**AVAILABLE RECORDS:**
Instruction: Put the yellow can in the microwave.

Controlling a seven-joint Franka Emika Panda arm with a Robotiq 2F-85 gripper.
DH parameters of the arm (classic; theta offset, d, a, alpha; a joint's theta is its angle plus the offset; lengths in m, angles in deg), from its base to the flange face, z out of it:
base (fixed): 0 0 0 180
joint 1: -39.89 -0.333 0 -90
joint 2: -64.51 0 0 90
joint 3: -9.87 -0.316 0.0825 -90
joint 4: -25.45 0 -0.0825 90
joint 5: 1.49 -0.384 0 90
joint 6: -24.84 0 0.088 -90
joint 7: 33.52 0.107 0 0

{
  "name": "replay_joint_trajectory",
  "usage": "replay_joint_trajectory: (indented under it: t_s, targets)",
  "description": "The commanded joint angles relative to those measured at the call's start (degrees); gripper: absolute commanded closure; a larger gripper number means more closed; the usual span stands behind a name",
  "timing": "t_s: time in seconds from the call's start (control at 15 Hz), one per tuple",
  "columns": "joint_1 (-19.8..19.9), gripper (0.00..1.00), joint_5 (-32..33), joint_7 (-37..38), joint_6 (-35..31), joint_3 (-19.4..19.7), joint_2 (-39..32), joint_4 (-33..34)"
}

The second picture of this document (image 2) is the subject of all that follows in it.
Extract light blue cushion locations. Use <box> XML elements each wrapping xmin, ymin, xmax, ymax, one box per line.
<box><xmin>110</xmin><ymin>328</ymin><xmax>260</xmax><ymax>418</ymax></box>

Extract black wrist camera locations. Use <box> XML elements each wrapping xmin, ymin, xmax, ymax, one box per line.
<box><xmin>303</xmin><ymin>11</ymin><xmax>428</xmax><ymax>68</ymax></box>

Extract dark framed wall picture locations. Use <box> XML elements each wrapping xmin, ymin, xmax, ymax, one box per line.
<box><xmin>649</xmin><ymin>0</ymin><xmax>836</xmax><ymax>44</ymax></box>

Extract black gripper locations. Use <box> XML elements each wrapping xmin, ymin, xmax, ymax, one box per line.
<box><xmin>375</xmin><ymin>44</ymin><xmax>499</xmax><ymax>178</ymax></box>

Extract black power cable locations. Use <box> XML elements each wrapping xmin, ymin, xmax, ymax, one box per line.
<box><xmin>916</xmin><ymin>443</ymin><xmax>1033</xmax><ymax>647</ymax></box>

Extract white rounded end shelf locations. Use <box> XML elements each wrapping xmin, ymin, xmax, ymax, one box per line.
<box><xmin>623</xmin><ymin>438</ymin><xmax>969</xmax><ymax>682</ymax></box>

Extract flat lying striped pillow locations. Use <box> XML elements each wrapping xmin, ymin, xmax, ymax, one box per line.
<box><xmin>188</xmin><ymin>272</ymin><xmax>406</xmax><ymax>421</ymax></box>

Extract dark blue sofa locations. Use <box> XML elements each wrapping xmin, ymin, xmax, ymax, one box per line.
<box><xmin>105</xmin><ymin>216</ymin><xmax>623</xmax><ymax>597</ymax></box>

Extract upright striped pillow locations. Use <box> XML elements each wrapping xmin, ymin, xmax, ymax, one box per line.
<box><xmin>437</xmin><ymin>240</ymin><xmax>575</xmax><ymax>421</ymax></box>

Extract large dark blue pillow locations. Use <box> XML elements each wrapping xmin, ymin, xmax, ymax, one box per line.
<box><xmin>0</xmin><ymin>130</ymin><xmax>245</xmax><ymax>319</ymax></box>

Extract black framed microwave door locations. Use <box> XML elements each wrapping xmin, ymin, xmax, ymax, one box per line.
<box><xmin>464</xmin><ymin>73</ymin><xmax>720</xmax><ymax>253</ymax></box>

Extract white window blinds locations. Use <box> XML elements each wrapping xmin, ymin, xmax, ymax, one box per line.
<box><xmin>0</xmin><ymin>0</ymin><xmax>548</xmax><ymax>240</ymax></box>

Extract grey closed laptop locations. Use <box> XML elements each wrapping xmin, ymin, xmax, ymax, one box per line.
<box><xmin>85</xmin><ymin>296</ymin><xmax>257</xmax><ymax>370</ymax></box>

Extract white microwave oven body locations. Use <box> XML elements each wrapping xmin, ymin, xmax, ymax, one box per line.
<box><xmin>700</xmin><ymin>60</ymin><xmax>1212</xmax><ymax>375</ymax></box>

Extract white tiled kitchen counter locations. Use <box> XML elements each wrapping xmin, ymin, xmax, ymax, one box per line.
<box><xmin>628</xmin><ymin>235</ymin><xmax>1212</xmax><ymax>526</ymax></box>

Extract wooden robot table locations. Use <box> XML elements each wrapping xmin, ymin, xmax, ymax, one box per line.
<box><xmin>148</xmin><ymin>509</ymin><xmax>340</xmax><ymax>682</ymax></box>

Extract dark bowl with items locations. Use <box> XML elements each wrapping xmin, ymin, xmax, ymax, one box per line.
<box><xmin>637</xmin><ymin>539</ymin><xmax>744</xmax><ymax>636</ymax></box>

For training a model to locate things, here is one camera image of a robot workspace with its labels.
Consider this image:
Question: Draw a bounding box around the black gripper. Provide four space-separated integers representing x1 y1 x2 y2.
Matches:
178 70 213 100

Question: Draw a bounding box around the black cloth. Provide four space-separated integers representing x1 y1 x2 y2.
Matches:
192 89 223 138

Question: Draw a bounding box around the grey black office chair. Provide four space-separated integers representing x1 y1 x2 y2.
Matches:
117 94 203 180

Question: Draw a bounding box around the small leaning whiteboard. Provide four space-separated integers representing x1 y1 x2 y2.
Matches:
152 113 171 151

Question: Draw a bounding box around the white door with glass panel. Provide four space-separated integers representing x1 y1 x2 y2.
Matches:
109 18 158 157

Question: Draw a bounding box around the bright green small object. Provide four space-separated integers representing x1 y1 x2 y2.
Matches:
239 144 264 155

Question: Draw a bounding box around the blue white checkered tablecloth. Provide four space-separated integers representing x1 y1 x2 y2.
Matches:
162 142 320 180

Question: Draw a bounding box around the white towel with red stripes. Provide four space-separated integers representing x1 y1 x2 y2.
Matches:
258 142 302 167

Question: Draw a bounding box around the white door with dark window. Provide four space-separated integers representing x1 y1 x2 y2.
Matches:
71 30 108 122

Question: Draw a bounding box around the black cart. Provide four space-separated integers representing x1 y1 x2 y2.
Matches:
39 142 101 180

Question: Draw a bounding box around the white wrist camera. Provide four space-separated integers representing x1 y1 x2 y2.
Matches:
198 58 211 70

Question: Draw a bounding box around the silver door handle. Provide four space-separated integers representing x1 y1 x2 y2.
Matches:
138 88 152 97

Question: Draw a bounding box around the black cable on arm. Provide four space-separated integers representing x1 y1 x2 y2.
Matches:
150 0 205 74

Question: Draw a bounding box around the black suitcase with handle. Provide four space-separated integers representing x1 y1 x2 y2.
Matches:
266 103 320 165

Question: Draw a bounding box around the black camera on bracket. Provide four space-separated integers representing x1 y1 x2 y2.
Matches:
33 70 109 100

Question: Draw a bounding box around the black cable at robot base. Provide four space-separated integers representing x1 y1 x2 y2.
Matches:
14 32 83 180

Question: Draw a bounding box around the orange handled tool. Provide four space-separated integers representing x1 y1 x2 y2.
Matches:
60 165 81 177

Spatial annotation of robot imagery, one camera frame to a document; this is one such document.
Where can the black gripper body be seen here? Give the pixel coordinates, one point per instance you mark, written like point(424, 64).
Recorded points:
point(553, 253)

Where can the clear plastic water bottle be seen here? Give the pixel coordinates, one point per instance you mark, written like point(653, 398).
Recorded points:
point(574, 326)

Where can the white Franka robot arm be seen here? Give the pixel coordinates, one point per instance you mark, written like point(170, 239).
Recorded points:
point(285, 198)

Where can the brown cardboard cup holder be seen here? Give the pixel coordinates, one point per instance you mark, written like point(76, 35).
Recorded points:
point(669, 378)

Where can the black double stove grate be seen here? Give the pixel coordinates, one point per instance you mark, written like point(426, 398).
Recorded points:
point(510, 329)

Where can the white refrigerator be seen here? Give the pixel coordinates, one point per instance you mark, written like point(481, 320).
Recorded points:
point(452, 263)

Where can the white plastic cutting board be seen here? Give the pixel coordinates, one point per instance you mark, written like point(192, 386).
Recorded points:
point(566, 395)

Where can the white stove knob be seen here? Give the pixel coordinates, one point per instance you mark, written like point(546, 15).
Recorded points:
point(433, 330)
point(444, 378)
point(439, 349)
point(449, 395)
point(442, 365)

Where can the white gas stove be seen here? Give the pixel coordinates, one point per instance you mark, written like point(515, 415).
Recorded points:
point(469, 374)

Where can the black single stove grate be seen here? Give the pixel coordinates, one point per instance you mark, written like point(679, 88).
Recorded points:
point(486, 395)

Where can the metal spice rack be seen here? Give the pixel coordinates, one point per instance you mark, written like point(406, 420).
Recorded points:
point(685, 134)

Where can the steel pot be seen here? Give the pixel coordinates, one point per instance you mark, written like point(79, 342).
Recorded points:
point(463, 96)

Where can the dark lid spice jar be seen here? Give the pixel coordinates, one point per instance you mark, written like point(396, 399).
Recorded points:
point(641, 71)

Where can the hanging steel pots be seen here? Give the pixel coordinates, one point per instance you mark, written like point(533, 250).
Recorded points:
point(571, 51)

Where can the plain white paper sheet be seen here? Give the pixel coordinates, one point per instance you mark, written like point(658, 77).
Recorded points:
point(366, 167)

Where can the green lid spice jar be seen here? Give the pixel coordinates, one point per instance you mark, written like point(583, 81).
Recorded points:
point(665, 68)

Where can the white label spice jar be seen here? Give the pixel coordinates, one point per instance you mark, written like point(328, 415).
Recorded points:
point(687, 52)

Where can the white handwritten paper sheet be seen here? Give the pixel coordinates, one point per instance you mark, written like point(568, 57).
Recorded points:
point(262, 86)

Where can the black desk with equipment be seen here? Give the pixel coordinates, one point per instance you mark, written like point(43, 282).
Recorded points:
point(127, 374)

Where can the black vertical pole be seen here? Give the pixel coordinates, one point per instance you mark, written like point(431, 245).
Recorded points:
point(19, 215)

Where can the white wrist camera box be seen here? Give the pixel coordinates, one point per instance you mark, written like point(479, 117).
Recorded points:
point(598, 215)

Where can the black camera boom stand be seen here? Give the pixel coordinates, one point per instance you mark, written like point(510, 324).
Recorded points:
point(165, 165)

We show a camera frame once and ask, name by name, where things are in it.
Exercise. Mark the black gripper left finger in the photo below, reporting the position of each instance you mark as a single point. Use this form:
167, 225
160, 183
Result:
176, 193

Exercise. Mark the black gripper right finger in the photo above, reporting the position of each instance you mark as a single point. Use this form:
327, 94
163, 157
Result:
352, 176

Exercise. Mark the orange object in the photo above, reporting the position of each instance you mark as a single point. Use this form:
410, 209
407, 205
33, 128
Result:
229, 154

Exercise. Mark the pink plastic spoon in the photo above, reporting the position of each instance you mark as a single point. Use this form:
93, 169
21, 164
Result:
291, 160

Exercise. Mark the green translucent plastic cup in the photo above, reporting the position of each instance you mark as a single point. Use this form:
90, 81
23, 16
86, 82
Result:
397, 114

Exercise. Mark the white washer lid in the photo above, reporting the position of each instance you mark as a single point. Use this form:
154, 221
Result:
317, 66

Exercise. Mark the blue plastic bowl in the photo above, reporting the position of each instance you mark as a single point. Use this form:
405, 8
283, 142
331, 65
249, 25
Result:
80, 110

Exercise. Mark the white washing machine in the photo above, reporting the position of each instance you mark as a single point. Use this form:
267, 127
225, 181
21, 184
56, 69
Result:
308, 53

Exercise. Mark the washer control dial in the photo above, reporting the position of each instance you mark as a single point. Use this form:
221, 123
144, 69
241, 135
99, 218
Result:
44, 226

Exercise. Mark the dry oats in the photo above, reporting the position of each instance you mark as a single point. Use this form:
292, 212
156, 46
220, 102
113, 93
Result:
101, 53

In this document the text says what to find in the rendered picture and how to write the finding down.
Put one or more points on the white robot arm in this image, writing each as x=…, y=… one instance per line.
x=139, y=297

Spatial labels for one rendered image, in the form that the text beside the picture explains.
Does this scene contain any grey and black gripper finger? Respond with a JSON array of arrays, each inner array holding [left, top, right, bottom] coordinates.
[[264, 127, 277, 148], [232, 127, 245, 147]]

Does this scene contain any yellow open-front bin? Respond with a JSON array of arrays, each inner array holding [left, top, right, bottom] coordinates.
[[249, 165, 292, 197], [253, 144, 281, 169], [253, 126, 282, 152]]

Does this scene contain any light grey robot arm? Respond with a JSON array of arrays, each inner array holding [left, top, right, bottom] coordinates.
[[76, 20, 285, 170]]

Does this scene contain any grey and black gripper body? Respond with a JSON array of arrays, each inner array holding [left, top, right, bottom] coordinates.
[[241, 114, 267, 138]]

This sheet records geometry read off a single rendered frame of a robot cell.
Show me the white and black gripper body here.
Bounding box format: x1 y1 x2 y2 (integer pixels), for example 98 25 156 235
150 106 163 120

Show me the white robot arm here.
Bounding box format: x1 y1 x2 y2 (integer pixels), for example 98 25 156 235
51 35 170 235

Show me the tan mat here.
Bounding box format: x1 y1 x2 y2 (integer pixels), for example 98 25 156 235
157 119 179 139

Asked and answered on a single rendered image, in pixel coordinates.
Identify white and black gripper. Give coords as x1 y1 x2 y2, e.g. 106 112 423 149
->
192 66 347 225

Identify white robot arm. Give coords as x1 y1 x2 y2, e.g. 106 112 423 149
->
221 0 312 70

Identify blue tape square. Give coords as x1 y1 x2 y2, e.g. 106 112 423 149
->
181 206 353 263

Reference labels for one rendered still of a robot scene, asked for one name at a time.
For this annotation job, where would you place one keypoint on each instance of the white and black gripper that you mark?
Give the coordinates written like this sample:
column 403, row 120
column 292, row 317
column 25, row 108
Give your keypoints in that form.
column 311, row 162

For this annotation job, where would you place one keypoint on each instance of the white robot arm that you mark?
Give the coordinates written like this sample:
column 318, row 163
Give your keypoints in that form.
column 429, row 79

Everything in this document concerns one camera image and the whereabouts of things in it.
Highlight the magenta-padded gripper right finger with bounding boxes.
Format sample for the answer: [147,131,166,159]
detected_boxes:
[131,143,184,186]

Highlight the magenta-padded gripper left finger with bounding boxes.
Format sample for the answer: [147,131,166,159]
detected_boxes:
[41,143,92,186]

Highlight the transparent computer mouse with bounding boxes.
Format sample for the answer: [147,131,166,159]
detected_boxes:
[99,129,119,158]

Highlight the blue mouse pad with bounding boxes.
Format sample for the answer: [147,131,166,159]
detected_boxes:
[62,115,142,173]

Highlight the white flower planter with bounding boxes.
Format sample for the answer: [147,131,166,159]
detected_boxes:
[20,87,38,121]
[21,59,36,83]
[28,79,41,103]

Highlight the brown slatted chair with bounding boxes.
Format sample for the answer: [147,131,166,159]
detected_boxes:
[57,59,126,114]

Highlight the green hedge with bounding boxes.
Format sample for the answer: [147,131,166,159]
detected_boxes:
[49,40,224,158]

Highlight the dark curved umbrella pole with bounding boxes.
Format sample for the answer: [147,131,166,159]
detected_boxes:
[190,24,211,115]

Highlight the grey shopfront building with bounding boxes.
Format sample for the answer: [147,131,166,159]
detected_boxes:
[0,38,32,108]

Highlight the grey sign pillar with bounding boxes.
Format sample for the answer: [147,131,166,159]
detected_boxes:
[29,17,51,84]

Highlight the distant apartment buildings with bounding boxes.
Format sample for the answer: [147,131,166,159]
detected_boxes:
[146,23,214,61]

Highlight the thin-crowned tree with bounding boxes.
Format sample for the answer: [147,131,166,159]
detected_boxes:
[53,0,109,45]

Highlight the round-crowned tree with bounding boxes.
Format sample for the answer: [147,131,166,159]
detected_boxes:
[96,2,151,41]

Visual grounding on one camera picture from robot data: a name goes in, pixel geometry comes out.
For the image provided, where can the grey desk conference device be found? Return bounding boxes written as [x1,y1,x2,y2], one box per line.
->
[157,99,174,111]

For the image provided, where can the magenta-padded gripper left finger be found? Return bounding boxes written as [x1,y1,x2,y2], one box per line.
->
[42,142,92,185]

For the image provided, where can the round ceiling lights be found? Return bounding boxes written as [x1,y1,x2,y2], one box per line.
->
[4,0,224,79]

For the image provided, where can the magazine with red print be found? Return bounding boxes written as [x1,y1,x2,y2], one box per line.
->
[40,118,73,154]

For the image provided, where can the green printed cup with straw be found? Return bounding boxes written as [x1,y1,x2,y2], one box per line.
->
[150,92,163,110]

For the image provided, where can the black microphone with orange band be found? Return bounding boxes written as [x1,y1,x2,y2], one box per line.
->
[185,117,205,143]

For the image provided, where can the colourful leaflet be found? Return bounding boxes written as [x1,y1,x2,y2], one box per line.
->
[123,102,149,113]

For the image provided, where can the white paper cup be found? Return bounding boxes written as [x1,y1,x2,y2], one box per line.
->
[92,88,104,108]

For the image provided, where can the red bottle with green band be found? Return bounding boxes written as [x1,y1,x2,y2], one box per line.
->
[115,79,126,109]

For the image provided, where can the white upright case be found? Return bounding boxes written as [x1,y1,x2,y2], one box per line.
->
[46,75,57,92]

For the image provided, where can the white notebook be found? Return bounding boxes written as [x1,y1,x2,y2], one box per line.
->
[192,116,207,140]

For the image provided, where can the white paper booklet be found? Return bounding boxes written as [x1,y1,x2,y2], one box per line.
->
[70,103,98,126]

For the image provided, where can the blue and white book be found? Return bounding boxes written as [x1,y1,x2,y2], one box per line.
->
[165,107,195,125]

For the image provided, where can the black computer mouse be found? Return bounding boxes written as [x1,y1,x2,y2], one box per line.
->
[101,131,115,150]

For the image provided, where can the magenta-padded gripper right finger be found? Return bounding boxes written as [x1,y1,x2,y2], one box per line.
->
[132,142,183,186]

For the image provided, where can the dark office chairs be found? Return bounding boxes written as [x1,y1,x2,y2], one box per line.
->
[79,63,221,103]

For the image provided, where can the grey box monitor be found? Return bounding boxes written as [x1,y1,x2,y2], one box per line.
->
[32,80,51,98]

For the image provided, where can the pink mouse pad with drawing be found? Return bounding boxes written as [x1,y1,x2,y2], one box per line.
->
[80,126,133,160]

**EXERCISE GOAL:** Whenever a line in the records above contains the string "crowned", copy that line.

**SOLUTION:**
Highlight the thin-crowned tree with bounding boxes.
Highlight the round-crowned tree with bounding boxes.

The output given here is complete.